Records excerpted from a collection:

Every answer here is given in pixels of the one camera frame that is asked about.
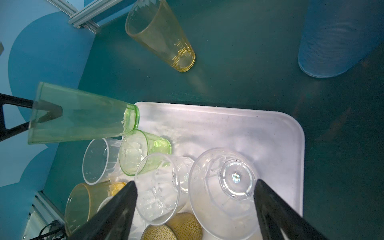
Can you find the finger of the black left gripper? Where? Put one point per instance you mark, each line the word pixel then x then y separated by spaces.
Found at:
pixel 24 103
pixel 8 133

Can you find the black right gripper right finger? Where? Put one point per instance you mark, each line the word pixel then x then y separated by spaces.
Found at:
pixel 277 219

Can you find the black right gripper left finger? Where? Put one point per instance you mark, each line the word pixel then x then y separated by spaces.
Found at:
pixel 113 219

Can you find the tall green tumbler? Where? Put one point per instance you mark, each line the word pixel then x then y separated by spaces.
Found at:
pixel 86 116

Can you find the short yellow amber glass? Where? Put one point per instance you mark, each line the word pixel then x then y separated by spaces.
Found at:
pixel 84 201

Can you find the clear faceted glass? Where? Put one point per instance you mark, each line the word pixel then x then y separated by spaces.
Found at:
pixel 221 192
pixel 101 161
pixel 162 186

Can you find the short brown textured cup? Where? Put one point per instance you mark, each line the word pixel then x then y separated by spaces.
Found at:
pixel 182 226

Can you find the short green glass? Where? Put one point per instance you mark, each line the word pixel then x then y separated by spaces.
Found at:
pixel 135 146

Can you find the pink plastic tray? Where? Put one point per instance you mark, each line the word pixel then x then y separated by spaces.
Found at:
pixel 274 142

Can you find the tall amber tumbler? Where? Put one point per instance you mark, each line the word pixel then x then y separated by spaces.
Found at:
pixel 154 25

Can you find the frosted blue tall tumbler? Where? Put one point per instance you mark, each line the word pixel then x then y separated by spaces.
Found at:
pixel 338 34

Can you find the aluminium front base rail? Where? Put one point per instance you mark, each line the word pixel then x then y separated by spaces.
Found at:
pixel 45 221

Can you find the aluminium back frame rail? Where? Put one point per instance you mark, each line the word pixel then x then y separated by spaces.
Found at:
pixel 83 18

...

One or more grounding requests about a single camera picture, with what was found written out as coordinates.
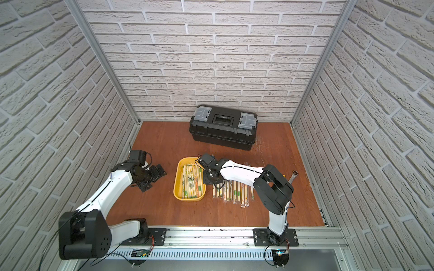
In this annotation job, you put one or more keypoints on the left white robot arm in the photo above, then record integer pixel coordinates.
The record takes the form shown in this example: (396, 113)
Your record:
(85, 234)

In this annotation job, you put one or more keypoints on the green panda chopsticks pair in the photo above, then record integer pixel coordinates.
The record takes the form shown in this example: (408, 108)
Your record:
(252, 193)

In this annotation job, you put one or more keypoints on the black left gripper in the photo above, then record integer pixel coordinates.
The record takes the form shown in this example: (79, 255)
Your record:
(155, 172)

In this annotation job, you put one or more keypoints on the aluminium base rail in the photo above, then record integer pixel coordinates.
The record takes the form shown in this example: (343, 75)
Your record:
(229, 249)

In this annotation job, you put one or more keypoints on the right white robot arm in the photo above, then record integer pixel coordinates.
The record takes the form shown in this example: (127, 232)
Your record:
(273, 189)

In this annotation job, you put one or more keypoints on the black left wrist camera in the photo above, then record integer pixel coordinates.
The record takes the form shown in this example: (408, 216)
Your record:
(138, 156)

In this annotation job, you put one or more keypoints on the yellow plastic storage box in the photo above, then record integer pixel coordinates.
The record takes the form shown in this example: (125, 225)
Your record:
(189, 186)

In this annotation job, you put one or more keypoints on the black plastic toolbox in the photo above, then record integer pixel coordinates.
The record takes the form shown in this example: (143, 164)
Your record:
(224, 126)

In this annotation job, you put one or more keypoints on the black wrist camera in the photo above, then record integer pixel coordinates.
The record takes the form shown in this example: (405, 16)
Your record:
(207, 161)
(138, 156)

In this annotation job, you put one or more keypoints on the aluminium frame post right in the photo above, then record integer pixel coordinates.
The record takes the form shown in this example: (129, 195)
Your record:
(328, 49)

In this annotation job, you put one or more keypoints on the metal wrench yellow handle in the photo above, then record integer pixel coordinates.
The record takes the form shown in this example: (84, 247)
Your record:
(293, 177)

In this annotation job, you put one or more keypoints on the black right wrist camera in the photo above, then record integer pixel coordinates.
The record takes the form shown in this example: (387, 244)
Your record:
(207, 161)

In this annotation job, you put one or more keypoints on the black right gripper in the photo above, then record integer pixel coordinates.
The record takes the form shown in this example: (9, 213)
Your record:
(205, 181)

Exercise ::
Check each line of the entries above, and show every one holding the word "about".

Task response ::
Every answer here is given in pixels of the one camera frame that is asked about.
One or more grounding requests about a single camera picture, with what was found written out as coordinates.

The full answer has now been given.